How to stop the inordinate amount of threat stress spewed by the amygdala? Strategies include aromatherapy, yoga, therapy, meditation. Repeating the phrase, “There is no threat. No need for fight, flight, or freeze,” has been my first effort. I’ve been able to physically feel stress in the area of my diaphragm for more than a decade, near the adrenal glands. I knew it was stress I held tight between my lower ribs but no idea why. I am feeling a gradual loosening of the knot of nerves, and I’m still talking myself off nonexistent ledges.
Other recommendations involve explaining to your medical provider why you need to have a particular blood test conducted, although it’s outside the regular complete blood count tests. It’s obvious to me now that long-term easing of symptoms, maybe even eliminating a few completely, requires the patient advocating for themselves. This includes education, adopting proven strategies, requesting specific testing or other assistance of physicians, which may require convincing your insurance company to cover it. Apparently, many general practitioners are reluctant to get into the thick of it. They certainly haven’t offered me anything in the way of treating symptoms or the source.

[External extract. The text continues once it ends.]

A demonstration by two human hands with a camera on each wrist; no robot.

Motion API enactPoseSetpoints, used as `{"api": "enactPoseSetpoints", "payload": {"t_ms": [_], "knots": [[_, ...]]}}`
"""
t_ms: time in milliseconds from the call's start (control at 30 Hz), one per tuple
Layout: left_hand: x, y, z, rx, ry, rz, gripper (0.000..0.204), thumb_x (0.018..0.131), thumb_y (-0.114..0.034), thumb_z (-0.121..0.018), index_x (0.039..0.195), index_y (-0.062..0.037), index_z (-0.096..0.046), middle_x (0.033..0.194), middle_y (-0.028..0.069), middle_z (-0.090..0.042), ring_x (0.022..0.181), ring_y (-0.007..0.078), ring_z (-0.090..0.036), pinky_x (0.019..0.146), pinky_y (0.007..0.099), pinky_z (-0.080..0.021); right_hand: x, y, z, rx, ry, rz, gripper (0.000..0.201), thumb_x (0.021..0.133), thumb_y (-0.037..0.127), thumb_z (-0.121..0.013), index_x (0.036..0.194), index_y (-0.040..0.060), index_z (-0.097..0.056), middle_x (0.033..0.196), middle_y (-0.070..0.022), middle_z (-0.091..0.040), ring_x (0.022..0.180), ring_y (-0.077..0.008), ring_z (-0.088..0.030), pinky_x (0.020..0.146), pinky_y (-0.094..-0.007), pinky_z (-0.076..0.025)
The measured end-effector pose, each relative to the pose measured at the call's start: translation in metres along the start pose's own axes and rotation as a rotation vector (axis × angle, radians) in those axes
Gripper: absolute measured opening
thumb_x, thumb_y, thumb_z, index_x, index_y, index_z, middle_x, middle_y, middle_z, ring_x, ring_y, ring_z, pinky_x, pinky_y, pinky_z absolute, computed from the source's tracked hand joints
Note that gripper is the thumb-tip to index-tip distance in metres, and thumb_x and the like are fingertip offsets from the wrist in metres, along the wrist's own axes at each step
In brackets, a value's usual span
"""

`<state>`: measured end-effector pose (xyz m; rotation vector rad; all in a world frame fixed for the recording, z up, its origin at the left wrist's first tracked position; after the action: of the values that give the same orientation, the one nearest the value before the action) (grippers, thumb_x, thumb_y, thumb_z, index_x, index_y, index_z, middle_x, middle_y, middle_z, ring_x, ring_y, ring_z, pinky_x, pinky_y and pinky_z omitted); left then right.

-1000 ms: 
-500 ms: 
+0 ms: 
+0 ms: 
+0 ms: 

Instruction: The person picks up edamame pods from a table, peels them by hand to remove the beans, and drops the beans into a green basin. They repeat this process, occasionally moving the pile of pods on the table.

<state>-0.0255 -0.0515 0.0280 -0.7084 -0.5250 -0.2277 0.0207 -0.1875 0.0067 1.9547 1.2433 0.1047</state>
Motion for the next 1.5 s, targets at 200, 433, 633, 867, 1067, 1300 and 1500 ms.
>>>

I’m not a doctor, physician, or provider of medical services or advice. I am a complete novice, newly beginning my own journey to find a way to cope, to live with fibromyalgia. Reading that last part of the paragraph immediately preceding, about advocating for yourself, makes me feel overwhelmed. This is why I’ve started with repeating one thought. “There is no threat. No need for flight, fight, or freeze.” That’s what I can handle right now. Being fully present, mindful of where I am and what’s around me, is a habit I have yet to adopt. I am trying, but it’s not my main perspective, or even frequent. Onward.
I do have an annual physical exam coming up. I’ve written previously about my doctor who listens to me describe what’s happening, and provides a menu of options. She asks me what I want to do about it, and every time I feel like a deer in the headlights. This time, however, I will be prepared to ask for a specific thyroid test I want that is not included on the usual run. Look at that! My doc supports me in advocating for myself and I didn’t even know it.

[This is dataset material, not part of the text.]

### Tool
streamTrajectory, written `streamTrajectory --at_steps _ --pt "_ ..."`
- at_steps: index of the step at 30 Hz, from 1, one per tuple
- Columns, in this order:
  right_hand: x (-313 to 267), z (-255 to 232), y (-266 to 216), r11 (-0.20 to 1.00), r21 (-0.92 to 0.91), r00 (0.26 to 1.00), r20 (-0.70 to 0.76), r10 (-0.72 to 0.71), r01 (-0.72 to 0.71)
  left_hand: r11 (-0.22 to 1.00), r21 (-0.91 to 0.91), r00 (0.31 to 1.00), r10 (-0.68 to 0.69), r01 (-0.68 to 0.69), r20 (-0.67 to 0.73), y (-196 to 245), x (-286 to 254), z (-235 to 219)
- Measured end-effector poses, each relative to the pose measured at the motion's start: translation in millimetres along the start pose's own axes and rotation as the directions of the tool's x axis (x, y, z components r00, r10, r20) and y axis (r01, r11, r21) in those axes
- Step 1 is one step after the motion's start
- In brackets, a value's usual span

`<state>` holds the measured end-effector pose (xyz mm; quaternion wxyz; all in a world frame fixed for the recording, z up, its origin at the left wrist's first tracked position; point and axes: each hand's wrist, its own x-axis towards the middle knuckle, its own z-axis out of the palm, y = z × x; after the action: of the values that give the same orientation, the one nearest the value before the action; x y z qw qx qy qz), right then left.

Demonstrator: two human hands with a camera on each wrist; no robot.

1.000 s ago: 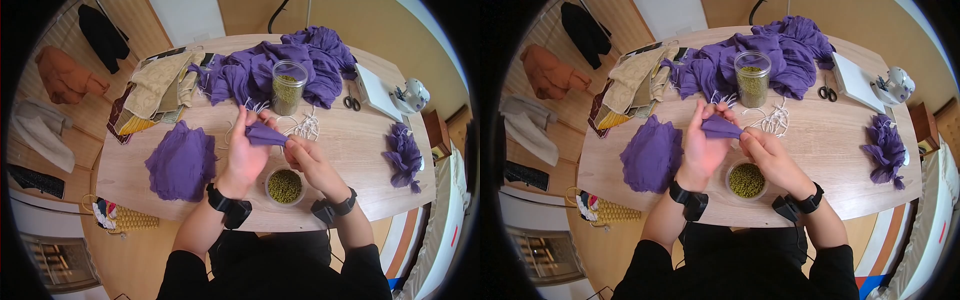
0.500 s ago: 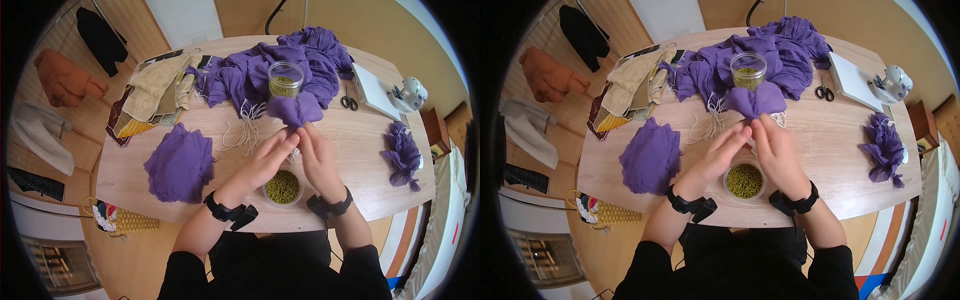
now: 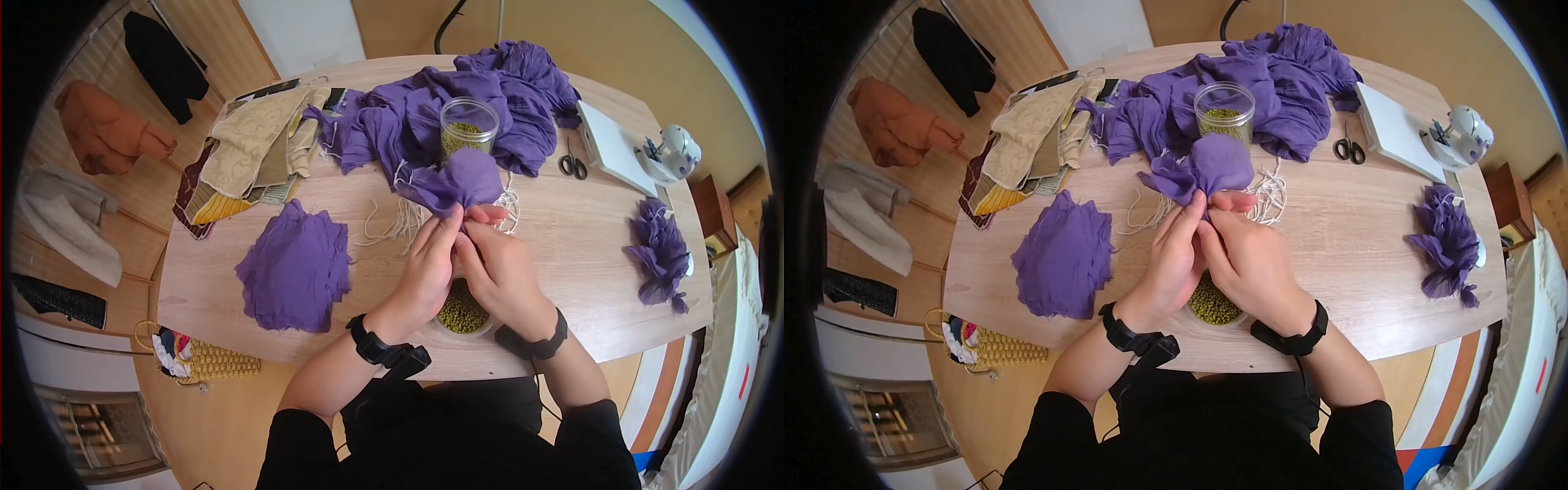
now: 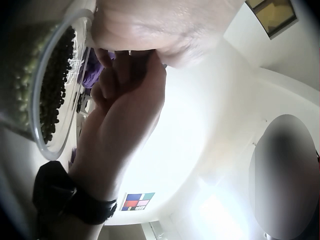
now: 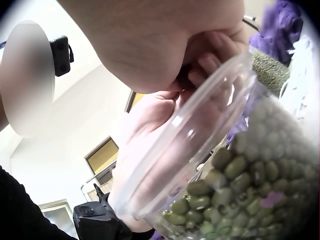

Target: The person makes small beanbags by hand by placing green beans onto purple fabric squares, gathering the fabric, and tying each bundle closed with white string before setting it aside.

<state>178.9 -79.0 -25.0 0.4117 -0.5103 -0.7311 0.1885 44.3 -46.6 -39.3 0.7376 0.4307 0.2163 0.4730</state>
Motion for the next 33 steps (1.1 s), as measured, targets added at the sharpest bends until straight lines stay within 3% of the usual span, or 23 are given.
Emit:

I may have written much of this before; it sounds familiar! After more than two years, I’m forgetting exactly what I’ve penned previously, not to mention my fuzzy memory and cognitive function. Earlier, I did check a couple times to confirm or deny an inkling that I may have posted quite a similar expression previously or used a title more than once. Now, though, advocating for my reduction in stress, I’m not going to give a flying fig.